We put less weight on subjective well-being as a measure to compare different interventions. As HLI notes, subjective well-being measures could provide a common currency for comparing interventions like cash and therapy. We agree this is a useful perspective. However, we think there are some limitations to these measures, and give weight to other factors. I expect that GiveWell would find interventions that have benefits beyond subjective well-being more cost-effective than HLI would. As a result, even if a subjective well-being approach showed a program was more cost-effective than programs we’d expect to recommend marginal funding to, we wouldn’t necessarily make a recommendation based on that alone (though we would give it some weight).
When we’ve looked at group therapy from perspectives other than comparing different interventions’ effects on subjective well-being measures, we find much lower cost-effectiveness than HLI is finding. We’ve considered a few different angles. First, we’ve looked at the effect of therapy under our current moral weights, which we use to trade off outcomes like increasing consumption, averting deaths, and averting morbidity. Under this approach and using the effect of depression on DALYs, we find similar cost-effectiveness between therapy and cash transfers. Second, we’ve taken a very shallow look at a recent trial that compares cash transfers with therapy head-to-head. This trial finds a much smaller effect of therapy vs. cash. Third, it seems intuitively surprising that a $1,000 cash transfer for a household in a low-income country would have a substantially smaller effect than 3-4 months of therapy (0.5 SD for cash transfers vs. 1.6 SD for therapy in HLI’s study). If the average GiveDirectly household has consumption of $2,000-$3,000, a $1,000 transfer amounts to a 30%-50% increase in baseline consumption for an entire household. We would guess that if we, for example, gave households the choice between 3-4 months of therapy and a $1,000 transfer, many more would choose the transfer. While the above approaches definitely have drawbacks and we don’t think we should put 100% weight on them either, the implications seem substantially different enough from HLI’s estimates that they give us some additional skepticism.

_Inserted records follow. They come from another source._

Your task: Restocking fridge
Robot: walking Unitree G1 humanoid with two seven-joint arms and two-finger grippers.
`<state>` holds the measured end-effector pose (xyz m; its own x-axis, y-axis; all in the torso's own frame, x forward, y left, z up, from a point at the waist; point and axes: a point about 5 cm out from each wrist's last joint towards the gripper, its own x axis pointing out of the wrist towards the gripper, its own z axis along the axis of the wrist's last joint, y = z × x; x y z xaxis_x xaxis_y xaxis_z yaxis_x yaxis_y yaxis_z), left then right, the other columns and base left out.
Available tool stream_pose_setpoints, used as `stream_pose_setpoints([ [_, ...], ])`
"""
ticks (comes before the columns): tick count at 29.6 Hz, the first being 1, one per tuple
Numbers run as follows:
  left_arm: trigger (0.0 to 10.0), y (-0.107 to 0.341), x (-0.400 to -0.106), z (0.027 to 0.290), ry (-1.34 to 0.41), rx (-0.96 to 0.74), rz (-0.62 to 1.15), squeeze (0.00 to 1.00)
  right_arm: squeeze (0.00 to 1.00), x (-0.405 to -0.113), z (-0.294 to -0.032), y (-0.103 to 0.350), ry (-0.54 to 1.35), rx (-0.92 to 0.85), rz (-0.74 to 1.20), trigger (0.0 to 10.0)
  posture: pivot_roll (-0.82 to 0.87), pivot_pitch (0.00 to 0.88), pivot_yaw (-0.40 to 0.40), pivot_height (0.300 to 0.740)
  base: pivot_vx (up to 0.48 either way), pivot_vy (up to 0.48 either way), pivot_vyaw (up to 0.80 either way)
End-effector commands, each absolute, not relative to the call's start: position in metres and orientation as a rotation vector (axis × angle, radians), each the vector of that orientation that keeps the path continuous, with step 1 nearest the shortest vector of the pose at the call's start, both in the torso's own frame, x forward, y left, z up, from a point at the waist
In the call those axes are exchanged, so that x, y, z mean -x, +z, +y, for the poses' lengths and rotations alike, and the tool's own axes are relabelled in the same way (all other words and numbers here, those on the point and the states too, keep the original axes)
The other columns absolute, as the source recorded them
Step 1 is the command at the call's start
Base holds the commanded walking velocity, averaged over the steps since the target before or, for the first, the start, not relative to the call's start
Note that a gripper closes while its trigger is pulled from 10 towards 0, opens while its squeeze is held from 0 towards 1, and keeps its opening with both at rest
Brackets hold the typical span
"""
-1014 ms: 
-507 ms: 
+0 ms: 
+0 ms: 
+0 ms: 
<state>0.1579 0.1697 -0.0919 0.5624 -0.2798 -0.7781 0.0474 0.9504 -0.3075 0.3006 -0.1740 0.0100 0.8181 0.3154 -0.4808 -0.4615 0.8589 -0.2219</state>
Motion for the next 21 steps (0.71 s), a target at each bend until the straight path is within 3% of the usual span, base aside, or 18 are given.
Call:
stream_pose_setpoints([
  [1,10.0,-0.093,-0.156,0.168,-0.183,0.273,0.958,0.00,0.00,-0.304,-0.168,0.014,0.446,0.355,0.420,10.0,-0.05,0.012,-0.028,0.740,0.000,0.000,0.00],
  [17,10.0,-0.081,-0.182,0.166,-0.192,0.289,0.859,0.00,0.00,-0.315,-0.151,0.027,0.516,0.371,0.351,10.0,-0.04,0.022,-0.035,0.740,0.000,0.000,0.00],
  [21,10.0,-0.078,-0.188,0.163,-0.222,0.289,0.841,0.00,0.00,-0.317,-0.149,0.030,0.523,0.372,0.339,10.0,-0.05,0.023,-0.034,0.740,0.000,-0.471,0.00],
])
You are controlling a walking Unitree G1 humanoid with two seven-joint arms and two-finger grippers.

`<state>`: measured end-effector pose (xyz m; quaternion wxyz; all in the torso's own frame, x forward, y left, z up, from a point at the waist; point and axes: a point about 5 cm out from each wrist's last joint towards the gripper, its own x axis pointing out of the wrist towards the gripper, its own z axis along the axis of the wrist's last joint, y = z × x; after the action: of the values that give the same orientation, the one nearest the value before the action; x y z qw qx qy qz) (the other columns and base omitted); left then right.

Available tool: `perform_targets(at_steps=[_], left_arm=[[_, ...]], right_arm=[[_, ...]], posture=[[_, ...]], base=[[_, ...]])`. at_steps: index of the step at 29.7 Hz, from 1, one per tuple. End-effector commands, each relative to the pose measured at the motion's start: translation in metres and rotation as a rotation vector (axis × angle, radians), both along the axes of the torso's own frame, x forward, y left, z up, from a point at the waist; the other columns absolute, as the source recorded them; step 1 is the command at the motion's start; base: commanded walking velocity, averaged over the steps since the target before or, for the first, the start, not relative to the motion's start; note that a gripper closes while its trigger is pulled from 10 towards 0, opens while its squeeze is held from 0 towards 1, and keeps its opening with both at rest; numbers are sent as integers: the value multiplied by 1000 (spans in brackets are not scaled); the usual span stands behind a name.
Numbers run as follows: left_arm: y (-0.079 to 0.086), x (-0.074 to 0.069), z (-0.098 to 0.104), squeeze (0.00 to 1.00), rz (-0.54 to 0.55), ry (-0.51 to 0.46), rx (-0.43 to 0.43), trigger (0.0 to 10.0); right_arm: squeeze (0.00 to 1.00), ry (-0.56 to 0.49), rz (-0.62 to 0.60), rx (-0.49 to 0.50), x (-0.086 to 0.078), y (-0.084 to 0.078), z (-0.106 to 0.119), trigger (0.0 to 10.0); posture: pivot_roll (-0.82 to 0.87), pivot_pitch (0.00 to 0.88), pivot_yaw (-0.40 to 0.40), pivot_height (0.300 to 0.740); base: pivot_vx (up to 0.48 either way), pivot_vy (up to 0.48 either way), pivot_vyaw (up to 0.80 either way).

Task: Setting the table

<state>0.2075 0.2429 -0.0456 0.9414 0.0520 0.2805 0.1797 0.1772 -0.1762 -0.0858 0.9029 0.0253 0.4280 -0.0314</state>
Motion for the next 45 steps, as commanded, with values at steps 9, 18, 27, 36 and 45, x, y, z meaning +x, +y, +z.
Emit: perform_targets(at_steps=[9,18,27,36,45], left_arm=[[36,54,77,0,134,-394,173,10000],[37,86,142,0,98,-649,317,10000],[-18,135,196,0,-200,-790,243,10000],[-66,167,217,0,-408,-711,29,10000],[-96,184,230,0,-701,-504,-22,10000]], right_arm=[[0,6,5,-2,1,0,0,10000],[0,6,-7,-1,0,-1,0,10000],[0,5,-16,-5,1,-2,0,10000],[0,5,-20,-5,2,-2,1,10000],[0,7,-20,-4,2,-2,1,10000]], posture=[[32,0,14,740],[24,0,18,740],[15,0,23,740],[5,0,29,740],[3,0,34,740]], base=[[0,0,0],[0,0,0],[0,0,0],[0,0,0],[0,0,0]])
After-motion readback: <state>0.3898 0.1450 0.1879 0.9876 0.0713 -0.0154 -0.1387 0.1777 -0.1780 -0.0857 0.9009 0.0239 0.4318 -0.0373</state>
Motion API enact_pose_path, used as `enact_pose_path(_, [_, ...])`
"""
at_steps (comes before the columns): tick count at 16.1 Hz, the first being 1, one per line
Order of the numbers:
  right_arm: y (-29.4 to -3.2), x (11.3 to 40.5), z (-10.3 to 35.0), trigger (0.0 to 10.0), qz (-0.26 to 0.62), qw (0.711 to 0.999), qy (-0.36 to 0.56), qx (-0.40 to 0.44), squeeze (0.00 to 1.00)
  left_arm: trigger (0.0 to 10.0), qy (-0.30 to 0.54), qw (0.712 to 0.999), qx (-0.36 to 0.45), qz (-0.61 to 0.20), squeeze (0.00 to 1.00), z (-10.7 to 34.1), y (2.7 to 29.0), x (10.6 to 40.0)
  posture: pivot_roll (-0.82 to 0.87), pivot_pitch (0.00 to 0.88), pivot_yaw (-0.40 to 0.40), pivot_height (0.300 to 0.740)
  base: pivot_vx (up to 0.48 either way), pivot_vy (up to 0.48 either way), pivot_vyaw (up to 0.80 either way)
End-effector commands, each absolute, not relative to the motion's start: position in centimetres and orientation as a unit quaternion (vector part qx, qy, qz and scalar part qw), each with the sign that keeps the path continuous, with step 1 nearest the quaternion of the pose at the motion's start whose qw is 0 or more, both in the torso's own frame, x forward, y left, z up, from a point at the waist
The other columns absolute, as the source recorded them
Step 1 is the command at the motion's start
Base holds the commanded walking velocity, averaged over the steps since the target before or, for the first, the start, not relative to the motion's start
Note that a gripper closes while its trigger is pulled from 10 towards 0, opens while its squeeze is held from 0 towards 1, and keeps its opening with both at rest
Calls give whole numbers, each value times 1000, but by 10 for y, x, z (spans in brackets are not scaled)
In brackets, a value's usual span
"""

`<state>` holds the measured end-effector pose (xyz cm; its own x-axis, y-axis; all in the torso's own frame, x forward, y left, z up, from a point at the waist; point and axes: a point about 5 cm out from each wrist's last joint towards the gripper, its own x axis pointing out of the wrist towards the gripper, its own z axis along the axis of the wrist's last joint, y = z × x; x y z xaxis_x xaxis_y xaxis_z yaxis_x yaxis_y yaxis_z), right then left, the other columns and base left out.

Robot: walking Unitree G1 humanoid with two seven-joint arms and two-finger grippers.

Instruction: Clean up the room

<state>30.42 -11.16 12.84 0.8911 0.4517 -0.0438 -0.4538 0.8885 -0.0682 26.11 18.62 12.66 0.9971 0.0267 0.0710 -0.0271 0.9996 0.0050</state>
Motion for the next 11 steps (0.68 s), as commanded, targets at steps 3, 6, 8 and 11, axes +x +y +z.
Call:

We still have a lot of uncertainty about how to compare different interventions like cash transfers and therapy, and making these comparisons is crucial to our decisions on what funding opportunities to recommend to our donors. As a result, we hope to continue to discuss this topic with individuals who have a differing view than us on our moral weights so that we can continue to refine our approach.
We look forward to engaging once we publish a fully vettable report. Until then, I hope this answers the immediate questions you have about where the views of GiveWell and HLI differ.